DATA SEGMENT:
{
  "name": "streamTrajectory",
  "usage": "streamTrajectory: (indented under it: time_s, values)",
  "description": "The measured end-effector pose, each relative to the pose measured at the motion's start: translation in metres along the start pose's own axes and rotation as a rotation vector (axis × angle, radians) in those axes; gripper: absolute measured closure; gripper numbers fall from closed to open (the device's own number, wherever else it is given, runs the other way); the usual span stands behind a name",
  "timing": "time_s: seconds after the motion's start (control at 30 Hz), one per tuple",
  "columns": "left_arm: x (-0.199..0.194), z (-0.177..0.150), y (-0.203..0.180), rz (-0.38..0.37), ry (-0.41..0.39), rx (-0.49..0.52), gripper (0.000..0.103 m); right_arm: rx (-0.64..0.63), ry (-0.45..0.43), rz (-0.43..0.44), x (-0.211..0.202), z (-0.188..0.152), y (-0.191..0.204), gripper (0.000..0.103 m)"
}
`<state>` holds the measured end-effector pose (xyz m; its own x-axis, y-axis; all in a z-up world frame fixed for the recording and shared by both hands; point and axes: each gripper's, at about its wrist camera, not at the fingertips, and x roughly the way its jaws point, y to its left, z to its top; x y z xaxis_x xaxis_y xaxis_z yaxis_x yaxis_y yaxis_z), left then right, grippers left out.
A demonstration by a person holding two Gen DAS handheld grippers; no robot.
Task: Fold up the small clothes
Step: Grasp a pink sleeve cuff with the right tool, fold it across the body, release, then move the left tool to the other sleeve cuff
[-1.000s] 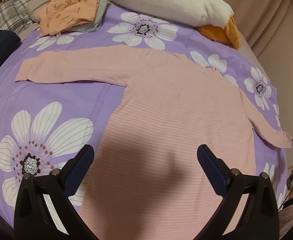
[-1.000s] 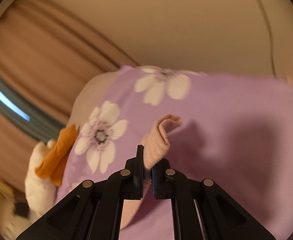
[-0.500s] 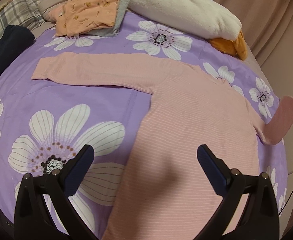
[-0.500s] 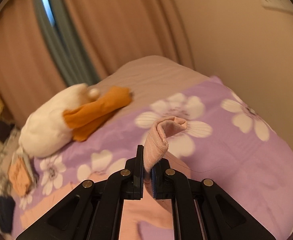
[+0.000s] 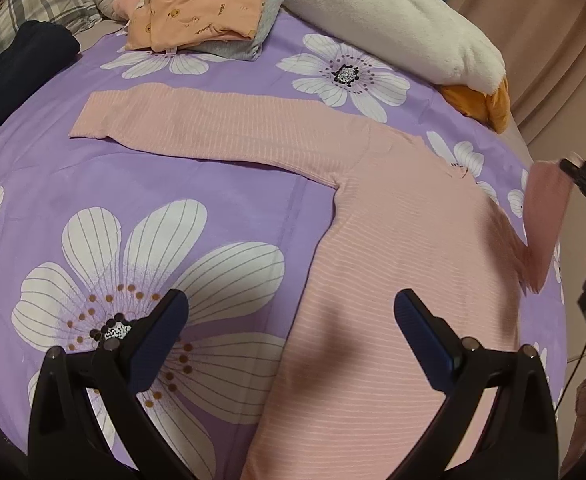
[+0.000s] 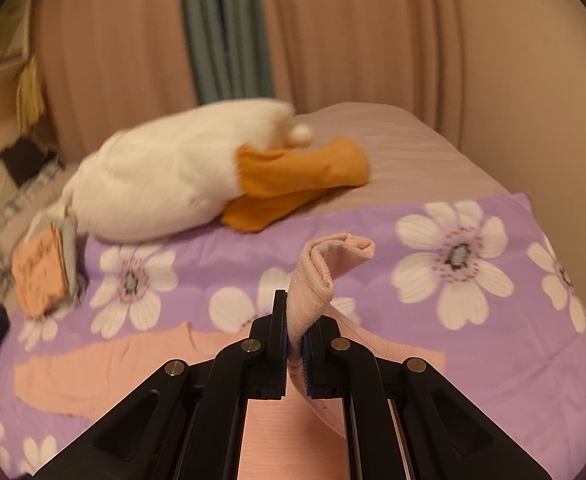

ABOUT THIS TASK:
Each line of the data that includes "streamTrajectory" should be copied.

REPLY:
  "name": "streamTrajectory",
  "usage": "streamTrajectory: (indented under it: time_s, values)",

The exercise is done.